Since having a baby, I’ve experienced so many amazing, difficult, and some times disgusting, new things.
From the very beginning, my son Charlie was what I will call a “leaky baby.” He spent hours crying, spitting up, and pooping so forcefully it would escape even the most seemingly secure diapers.
My husband and I were exhausted and
heartsick. We questioned our ability to be good parents, since we couldn’t seem to make the baby happy. He screamed in pain before every bowel movement and vomited after every feeding. Breastfeeding was indeed a bonding experience–albeit a difficult and painful one. Charlie and I both would be in tears, and I could only hope he was getting the nutrients he needed for his growing body.
The pediatrician assured me that a crying baby was perfectly normal and that his bowel movements were nothing to worry about. He had no fever, no infection, and the rash covering his small body must be a heat rash. But I couldn’t believe that the screaming was normal.
After hours of scouring the internet for answers, I came across an article about milk protein allergy. Charlie had all of the symptoms: vomiting, explosive and watery stools, a rash, and constant crying.
I remembered my husband’s grandmother telling me about how her son, my husband’s dad, was a colicky baby who stopped crying the minute she stopped breast feeding and switched to soy based formula. He was allergic to milk, she said.
This milk protein allergy must be the root cause of Charlie’s issues, I thought.
When I brought my suspicions to the pediatrician, he shrugged and said, Well if you want to try cutting out diary, it couldn’t hurt. So I did.
I threw out all of my milk, butter, yogurt, and cheese. I read all of the labels on my breads and packages looking for any milk or whey. I stopped eating beef. When the pantry was nearly empty, I started stocking up on unprocessed whole grains, beans, fruits, and vegetables, determined to change my diet and praying, for all our sake, that it would make a difference.
I began experimenting with vegan recipes, trying to be creative with new spices and flavors.
After about two weeks, I started to see a difference in Charlie. His rash went away, passing stool was no longer painful, and he wasn’t screaming in pain every waking moment. Breastfeeding became a more pleasant experience and feedings lasted longer. He started to put on more weight, and I started to lose it.
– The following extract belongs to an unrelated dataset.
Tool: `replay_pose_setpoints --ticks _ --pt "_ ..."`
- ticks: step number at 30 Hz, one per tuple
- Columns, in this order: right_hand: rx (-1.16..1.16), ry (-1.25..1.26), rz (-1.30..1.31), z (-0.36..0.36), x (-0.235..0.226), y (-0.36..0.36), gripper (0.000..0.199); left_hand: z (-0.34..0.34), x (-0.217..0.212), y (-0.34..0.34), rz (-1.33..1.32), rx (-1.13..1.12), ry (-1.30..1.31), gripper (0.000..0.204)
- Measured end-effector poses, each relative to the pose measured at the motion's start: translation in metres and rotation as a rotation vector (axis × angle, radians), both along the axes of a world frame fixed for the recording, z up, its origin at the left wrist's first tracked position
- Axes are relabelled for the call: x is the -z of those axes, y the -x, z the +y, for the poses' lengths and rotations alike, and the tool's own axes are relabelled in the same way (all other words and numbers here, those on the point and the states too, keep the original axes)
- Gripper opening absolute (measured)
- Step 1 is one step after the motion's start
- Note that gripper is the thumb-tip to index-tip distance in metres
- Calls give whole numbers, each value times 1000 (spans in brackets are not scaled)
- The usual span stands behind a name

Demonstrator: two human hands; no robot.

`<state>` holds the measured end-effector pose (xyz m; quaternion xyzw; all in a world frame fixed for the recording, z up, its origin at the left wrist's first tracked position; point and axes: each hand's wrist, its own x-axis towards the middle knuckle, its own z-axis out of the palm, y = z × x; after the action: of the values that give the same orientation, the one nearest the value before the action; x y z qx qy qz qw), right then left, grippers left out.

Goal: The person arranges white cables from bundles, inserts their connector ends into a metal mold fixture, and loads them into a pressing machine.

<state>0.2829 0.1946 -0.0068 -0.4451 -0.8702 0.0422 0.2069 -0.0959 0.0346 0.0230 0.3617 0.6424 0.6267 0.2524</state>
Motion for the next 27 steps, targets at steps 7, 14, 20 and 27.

By not eating dairy, I was also feeling better. I started to enjoy subtle flavors. I liked not feeling so fatigued and lethargic after meals. And incorporating more fiber made me feel like a new woman.
Every day is a new challenge with Charlie, but we are all feeling much more optimistic. He smiles and plays, and no longer screams in pain with every bowel movement.
Giving up dairy initially seemed like a sacrifice, but now I don’t miss it, especially when I see how happy and healthy my baby boy is.
Recipe for Vegan Butternut Squash Soup:
1 medium butternut squash, halved and roasted
1 tbsp chopped sage
2 tsp olive oil
2 granny smith apples
2 large potatoes
1 yellow onion
5 cups vegetable broth
1/4 tsp red pepper flakes (or more if you like it a little spicy)
salt and pepper to taste
Halve the butternut squash and coat in sage and olive oil. Roast in the oven at 375 degrees F for approximately 45 min or until soft and lightly browned.
Cube the potatoes, apples, onion, and roasted squash and add to large pot. Pour in 5 cups of vegetable broth and bring to a boil. Add red pepper flakes, salt, pepper, and any addition sage. Turn to med/low and simmer for 30 minutes or until vegetables are soft. Blend until pureed using a blender or immersion blender.
Serves 4 – 6
Maple Sage Walnuts
1 cup walnut halves and pieces
1/4 cup real maple syrup
1 tsp chopped sage
In a large skillet, saute walnuts, maple syrup, and sage on med/low until the syrup caramelizes. Remove from heat and spread on wax or parchment paper until cool.